▶ **The task**: For each record below, retype the text exactly and omit any image.

**** Dataset excerpts ****

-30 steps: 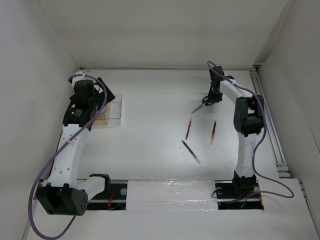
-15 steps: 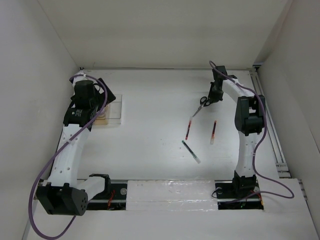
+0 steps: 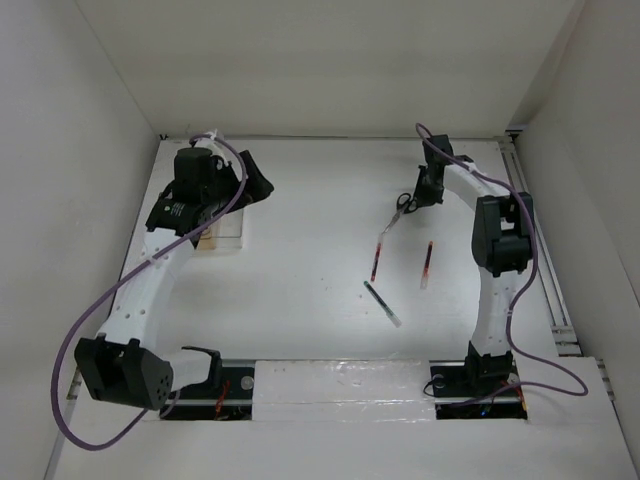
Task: Sort the stationery into containers
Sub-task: Pick up the scissors from the center of the board, then place the scissors in the storage box.
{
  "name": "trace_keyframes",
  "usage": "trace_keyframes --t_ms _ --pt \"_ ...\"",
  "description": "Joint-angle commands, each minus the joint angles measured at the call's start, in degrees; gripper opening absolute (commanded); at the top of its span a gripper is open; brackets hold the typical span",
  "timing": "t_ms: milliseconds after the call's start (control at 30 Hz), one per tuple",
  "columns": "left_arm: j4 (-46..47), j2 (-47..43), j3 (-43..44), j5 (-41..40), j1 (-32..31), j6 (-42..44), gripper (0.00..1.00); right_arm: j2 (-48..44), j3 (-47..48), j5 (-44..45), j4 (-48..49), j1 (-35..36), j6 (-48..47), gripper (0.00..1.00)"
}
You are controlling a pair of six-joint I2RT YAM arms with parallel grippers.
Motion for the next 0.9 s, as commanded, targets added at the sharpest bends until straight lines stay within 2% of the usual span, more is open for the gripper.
trace_keyframes --t_ms 0,167,267,400,533,767,867 --pt "3.41 2.71 4.39 9.58 -0.81 0.82 1.00 -7.35 -2.20 -0.27 6.45 2.38 1.77 0.00" --pt "11.49 4.57 4.40 23.01 -0.81 -2.25 1.00 -13.25 -5.64 3.33 12.43 5.10 4.93 0.00" --pt "16.93 4.57 2.99 27.51 -0.81 -4.45 1.00 -15.09 -6.17 2.02 12.43 5.72 4.94 0.00" --pt "21.25 4.57 0.71 30.68 -0.81 -5.16 1.00 -17.47 -6.17 -2.81 11.74 7.38 4.94 0.00" --pt "23.02 4.57 -0.70 33.59 -0.81 -3.93 1.00 -21.25 -7.30 -5.80 11.73 13.69 4.32 0.00" --pt "21.79 5.18 -1.93 34.21 -0.81 -2.08 1.00 -24.86 -4.16 -4.66 13.14 25.91 4.85 0.00" --pt "20.39 5.71 -1.93 33.68 -0.81 -1.56 1.00 -24.86 -0.90 -4.66 13.14 27.77 5.55 0.00"
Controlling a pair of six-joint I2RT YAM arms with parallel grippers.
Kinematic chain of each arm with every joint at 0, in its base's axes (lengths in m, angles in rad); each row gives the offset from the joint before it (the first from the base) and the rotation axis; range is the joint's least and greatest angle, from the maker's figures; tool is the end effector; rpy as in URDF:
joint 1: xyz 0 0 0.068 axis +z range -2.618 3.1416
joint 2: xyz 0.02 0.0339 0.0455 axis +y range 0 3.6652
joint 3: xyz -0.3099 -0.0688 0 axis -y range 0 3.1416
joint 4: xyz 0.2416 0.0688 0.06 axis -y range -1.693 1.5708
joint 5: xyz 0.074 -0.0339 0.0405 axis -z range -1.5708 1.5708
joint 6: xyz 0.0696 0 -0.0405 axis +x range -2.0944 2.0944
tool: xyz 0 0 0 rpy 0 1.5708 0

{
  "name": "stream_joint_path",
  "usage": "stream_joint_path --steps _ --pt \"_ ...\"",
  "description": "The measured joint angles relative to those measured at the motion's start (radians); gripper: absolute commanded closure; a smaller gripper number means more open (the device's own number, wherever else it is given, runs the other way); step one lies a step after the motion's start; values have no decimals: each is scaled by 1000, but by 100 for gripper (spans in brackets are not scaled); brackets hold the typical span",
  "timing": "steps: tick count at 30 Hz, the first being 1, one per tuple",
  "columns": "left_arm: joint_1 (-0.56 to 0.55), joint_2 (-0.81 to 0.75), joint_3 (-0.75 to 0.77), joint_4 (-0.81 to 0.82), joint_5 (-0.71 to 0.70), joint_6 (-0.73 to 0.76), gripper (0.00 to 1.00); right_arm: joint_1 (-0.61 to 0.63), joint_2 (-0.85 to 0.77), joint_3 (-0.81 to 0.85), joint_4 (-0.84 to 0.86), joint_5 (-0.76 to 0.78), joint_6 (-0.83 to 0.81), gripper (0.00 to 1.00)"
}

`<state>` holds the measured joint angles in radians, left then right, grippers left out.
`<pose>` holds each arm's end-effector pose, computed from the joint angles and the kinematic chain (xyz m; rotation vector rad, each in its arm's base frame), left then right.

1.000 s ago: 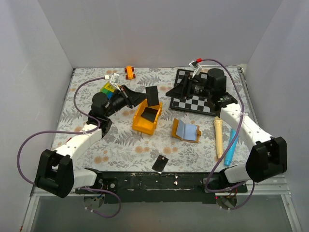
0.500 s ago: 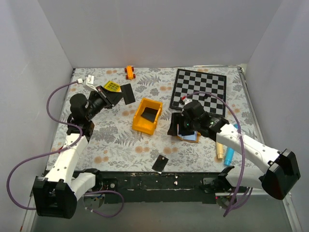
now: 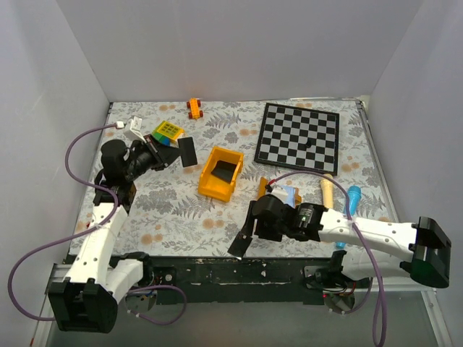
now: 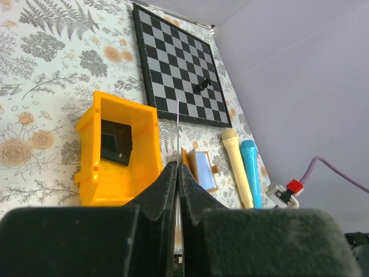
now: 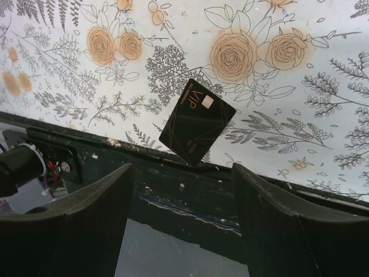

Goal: Put the credit cards into the card holder
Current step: Insert the credit card into the card slot.

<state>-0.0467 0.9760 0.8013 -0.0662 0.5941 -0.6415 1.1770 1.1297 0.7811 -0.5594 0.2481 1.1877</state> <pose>0.2205 -0.0493 0.3559 -0.1168 1.8863 -1.0156 0.1011 0.1987 0.2561 0.1245 2.5801 0.7000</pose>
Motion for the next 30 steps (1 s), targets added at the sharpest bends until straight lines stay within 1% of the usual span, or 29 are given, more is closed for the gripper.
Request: stream_joint_path --steps 3,6,10,13,15,19,22,24,26,28,30 --pt "0 -26 0 -14 28 20 100 37 33 2 7 47 67 24" --pt "0 -39 0 -27 50 42 100 49 40 15 -24 115 100 25" --pt "-1 -35 0 -55 53 68 100 46 -28 17 -16 195 105 25" --pt "-22 -13 11 -81 27 100 100 23 -79 15 -8 212 101 25" --pt "-73 29 51 -126 -18 140 100 -4 -94 10 -6 213 90 26" --pt "-231 122 166 -226 -148 235 100 -71 -134 -35 30 193 33 26" --pt "-303 147 194 -232 -163 260 100 -121 -172 -64 86 156 -61 23" --pt "-309 140 176 -193 -122 237 100 -161 -203 -66 168 102 -165 17" --pt "-309 120 129 -106 -60 184 100 -202 -243 -62 255 38 -275 13" --pt "-307 97 68 5 14 114 100 -246 -277 -40 329 -37 -371 12" --pt "-307 84 -6 155 100 16 100 -288 -286 -11 389 -116 -427 13"
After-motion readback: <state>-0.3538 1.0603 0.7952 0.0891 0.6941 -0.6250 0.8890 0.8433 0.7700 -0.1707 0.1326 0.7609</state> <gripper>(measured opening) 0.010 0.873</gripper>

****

▶ **Exercise response**:
-30 steps: 
-15 steps: 
+0 steps: 
Task: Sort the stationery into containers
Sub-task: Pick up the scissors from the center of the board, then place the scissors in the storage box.
{
  "name": "trace_keyframes",
  "usage": "trace_keyframes --t_ms _ --pt \"_ ...\"",
  "description": "Joint-angle commands, each minus the joint angles measured at the call's start, in degrees; gripper opening absolute (commanded); at the top of its span a gripper is open; brackets hold the typical span",
  "timing": "t_ms: milliseconds after the call's start (control at 30 Hz), one per tuple",
  "columns": "left_arm: j4 (-46..47), j2 (-47..43), j3 (-43..44), j5 (-41..40), j1 (-32..31), j6 (-42..44), gripper (0.00..1.00); right_arm: j2 (-48..44), j3 (-47..48), j5 (-44..45), j4 (-48..49), j1 (-35..36), j6 (-48..47), gripper (0.00..1.00)"
}
You are controlling a pair of six-joint I2RT YAM arms with parallel grippers.
Motion for the next 0.9 s, as commanded, targets added at the sharpest bends until straight lines stay within 2% of the usual span, more is open for the gripper.
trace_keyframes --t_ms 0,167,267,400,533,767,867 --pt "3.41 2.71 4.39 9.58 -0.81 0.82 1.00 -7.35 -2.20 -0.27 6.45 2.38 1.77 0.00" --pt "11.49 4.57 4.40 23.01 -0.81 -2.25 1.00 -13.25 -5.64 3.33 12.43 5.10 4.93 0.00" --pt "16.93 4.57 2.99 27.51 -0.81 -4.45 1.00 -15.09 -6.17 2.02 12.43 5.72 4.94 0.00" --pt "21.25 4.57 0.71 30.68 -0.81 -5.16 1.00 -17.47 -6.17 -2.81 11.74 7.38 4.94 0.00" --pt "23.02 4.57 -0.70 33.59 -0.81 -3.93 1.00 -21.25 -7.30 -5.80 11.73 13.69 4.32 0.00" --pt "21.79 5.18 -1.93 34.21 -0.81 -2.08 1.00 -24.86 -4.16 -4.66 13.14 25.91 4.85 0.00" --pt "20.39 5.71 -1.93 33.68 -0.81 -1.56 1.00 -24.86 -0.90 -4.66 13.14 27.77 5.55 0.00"
Controlling a pair of six-joint I2RT YAM arms with parallel grippers.
Kinematic chain of each arm with every joint at 0, in its base's axes (lengths in m, angles in rad); each row gives the offset from the joint before it (the first from the base) and the rotation axis; range is the joint's least and greatest angle, from the maker's figures; tool is the end effector; rpy as in URDF:
joint 1: xyz 0 0 0.068 axis +z range -2.618 3.1416
joint 2: xyz 0.02 0.0339 0.0455 axis +y range 0 3.6652
joint 3: xyz -0.3099 -0.0688 0 axis -y range 0 3.1416
joint 4: xyz 0.2416 0.0688 0.06 axis -y range -1.693 1.5708
joint 5: xyz 0.074 -0.0339 0.0405 axis -z range -1.5708 1.5708
joint 6: xyz 0.0696 0 -0.0405 axis +x range -2.0944 2.0944
tool: xyz 0 0 0 rpy 0 1.5708 0

{
  "name": "stream_joint_path",
  "usage": "stream_joint_path --steps _ --pt \"_ ...\"",
  "description": "The measured joint angles relative to those measured at the motion's start (radians); gripper: absolute commanded closure; a smaller gripper number means more open (the device's own number, wherever else it is given, runs the other way); step one lies a step after the motion's start; values have no decimals: each is scaled by 1000, but by 100 for gripper (spans in brackets are not scaled); brackets hold the typical span",
  "timing": "steps: tick count at 30 Hz, the first being 1, one per tuple",
  "columns": "left_arm: joint_1 (-0.56 to 0.55), joint_2 (-0.81 to 0.75), joint_3 (-0.75 to 0.77), joint_4 (-0.81 to 0.82), joint_5 (-0.71 to 0.70), joint_6 (-0.73 to 0.76), gripper (0.00 to 1.00); right_arm: joint_1 (-0.61 to 0.63), joint_2 (-0.85 to 0.77), joint_3 (-0.81 to 0.85), joint_4 (-0.84 to 0.86), joint_5 (-0.76 to 0.78), joint_6 (-0.83 to 0.81), gripper (0.00 to 1.00)"
}

`<state>` holds the measured joint angles in radians, left then right, grippers left out.
`<pose>` holds each arm's end-effector pose, computed from the joint angles and the kinematic chain (xyz m; rotation vector rad, each in its arm's base frame), left then right.

1.000 s ago: 
0.500 s ago: 
now: 
now: 
now: 

Goal: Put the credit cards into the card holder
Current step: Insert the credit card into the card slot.

<state>-0.0467 0.9760 0.8013 -0.0662 0.5941 -0.6415 1.1770 1.1297 0.7811 -0.5594 0.2481 1.1877</state> <pose>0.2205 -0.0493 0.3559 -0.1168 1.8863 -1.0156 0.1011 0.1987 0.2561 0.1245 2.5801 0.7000</pose>
Motion for the next 30 steps (1 s), targets added at the sharpest bends until straight lines stay within 1% of the usual span, or 29 are given, more is closed for the gripper.
Request: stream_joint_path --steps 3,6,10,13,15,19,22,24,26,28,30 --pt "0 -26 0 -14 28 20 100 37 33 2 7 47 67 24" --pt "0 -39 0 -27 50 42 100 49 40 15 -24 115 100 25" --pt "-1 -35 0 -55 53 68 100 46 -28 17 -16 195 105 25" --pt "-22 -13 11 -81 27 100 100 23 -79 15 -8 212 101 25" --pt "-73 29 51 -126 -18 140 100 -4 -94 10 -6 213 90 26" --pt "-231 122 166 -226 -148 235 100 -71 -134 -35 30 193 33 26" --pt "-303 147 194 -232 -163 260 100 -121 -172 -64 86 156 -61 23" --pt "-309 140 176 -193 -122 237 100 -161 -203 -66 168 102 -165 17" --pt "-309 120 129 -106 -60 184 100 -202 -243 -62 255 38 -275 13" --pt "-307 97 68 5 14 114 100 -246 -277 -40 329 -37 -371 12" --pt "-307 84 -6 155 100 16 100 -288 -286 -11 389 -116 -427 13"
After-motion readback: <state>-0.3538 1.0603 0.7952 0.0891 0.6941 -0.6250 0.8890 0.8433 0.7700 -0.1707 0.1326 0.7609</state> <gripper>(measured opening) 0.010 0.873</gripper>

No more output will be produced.